## ACTION ITEM
Please print all the lines below exactly as they are written.

## DATA BELOW
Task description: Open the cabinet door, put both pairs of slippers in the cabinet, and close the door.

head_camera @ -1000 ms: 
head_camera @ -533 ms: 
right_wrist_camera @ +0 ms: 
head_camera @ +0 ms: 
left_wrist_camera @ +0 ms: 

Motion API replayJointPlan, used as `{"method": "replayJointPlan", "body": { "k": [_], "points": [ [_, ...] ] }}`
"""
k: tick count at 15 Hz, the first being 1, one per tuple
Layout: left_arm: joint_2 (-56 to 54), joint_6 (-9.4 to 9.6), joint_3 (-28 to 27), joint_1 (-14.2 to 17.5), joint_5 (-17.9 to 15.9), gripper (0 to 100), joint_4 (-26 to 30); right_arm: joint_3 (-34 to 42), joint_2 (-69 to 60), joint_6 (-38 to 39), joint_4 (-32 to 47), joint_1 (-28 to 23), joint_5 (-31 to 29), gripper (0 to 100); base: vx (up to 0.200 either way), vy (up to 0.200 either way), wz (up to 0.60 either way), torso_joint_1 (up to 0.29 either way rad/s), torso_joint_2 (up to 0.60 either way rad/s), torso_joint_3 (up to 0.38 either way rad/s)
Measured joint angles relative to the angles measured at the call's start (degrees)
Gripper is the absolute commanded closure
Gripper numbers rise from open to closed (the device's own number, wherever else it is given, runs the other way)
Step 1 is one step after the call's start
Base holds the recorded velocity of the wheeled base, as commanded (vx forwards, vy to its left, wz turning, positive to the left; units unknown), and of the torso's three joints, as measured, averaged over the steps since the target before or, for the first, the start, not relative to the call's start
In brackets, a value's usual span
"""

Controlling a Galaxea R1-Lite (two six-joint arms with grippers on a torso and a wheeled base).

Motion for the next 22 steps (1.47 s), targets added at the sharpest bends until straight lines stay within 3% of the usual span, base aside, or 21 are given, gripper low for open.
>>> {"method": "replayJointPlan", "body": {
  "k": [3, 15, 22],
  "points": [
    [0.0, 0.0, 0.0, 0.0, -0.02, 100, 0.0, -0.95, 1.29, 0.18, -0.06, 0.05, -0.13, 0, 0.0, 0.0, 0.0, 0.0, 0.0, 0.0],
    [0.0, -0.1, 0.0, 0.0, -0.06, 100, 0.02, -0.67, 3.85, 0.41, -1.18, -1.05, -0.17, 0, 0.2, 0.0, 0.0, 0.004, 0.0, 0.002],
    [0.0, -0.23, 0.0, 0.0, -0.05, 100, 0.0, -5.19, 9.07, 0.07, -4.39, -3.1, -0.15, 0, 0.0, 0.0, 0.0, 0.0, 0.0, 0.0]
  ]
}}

## ANSWER AREA
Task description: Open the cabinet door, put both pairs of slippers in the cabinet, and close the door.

head_camera @ -1000 ms: 
head_camera @ -533 ms: 
right_wrist_camera @ +0 ms: 
head_camera @ +0 ms: 
left_wrist_camera @ +0 ms: 

Motion API replayJointPlan, used as `{"method": "replayJointPlan", "body": { "k": [_], "points": [ [_, ...] ] }}`
"""
k: tick count at 15 Hz, the first being 1, one per tuple
Layout: left_arm: joint_2 (-56 to 54), joint_6 (-9.4 to 9.6), joint_3 (-28 to 27), joint_1 (-14.2 to 17.5), joint_5 (-17.9 to 15.9), gripper (0 to 100), joint_4 (-26 to 30); right_arm: joint_3 (-34 to 42), joint_2 (-69 to 60), joint_6 (-38 to 39), joint_4 (-32 to 47), joint_1 (-28 to 23), joint_5 (-31 to 29), gripper (0 to 100); base: vx (up to 0.200 either way), vy (up to 0.200 either way), wz (up to 0.60 either way), torso_joint_1 (up to 0.29 either way rad/s), torso_joint_2 (up to 0.60 either way rad/s), torso_joint_3 (up to 0.38 either way rad/s)
Measured joint angles relative to the angles measured at the call's start (degrees)
Gripper is the absolute commanded closure
Gripper numbers rise from open to closed (the device's own number, wherever else it is given, runs the other way)
Step 1 is one step after the call's start
Base holds the recorded velocity of the wheeled base, as commanded (vx forwards, vy to its left, wz turning, positive to the left; units unknown), and of the torso's three joints, as measured, averaged over the steps since the target before or, for the first, the start, not relative to the call's start
In brackets, a value's usual span
"""

Controlling a Galaxea R1-Lite (two six-joint arms with grippers on a torso and a wheeled base).

Motion for the next 22 steps (1.47 s), targets added at the sharpest bends until straight lines stay within 3% of the usual span, base aside, or 21 are given, gripper low for open.
>>> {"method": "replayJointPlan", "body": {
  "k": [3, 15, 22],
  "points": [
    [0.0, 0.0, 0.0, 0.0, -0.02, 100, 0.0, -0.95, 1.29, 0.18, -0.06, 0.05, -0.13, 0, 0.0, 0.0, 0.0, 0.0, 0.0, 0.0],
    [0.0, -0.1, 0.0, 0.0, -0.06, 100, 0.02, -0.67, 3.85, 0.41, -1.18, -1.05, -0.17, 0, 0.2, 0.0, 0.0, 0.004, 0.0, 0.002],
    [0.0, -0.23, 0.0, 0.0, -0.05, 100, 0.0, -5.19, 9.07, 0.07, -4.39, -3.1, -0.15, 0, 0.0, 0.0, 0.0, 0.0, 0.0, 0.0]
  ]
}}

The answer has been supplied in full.